▸ **What to produce**
Scan the records below. Report the number of lines containing the word "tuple", and nothing more.

- Opening Delimiter -

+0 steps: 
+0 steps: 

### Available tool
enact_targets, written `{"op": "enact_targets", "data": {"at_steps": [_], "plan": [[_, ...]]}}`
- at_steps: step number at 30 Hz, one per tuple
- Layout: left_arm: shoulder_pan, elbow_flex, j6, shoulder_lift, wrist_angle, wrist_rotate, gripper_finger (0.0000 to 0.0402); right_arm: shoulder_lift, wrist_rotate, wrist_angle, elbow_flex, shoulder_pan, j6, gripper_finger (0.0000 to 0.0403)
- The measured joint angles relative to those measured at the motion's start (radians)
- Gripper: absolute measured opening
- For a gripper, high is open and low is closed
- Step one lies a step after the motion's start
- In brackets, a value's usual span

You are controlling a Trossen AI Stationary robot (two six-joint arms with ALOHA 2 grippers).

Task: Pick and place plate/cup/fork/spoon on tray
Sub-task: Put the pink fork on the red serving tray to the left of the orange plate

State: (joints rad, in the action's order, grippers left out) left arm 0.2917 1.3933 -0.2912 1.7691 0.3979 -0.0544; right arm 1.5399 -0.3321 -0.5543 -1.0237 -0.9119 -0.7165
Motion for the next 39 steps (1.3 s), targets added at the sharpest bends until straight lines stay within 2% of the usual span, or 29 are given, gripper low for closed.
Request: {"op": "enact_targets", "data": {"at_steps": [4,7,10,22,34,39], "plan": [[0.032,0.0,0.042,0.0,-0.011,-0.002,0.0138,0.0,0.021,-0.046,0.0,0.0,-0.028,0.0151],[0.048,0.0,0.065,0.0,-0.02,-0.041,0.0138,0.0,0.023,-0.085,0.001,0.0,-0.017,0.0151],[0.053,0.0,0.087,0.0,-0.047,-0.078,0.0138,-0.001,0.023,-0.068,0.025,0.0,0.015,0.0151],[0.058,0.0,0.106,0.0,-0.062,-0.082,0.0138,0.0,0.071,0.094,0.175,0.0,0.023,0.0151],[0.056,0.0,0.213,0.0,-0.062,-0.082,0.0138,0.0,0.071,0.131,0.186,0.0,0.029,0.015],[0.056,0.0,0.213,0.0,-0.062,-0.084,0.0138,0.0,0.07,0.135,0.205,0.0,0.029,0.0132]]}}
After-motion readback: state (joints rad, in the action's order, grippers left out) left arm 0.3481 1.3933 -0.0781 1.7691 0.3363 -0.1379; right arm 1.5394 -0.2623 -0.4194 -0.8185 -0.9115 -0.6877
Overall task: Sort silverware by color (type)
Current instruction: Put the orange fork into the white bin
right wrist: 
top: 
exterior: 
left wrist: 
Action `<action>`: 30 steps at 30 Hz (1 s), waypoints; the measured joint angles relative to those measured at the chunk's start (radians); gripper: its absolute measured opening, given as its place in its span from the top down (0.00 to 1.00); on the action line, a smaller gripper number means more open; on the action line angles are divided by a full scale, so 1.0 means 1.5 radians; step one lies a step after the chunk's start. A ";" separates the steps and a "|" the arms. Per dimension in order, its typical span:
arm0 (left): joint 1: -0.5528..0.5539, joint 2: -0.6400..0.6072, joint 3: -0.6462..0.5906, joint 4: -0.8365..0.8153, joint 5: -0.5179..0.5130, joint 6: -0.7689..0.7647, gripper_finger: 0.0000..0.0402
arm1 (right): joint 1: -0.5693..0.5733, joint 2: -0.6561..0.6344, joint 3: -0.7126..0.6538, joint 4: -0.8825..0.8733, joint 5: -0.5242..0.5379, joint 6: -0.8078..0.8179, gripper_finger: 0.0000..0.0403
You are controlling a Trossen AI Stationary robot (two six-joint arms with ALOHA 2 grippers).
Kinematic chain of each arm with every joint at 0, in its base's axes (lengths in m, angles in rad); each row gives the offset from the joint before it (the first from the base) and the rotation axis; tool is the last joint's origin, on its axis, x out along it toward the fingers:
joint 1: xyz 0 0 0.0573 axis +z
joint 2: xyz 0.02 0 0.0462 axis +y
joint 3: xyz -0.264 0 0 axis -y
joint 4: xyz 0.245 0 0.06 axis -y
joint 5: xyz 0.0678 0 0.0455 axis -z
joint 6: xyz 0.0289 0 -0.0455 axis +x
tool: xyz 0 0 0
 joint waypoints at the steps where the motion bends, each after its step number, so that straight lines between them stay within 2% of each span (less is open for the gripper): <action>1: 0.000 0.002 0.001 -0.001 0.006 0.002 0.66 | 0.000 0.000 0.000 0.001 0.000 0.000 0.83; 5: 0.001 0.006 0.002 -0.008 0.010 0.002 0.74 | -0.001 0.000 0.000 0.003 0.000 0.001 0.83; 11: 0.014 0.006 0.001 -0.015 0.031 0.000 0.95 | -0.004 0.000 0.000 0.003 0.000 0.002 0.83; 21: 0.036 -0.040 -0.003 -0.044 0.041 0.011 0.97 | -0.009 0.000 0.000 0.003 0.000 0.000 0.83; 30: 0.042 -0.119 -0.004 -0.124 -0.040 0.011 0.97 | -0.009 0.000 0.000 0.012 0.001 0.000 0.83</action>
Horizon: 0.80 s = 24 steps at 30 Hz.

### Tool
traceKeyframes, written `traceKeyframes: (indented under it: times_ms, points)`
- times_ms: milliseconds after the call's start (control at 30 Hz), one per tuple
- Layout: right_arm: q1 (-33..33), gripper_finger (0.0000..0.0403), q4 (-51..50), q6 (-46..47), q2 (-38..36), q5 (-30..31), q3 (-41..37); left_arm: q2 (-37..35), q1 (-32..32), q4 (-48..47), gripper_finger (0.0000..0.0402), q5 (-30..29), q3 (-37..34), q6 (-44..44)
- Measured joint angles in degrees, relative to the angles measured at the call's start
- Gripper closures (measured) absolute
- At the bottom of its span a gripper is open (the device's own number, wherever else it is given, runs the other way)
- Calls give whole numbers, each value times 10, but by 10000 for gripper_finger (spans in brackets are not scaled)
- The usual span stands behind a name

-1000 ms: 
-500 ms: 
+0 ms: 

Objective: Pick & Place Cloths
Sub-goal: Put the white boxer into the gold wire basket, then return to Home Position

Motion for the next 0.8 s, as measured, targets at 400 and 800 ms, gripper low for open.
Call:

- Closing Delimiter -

▸ **Answer for the task**
2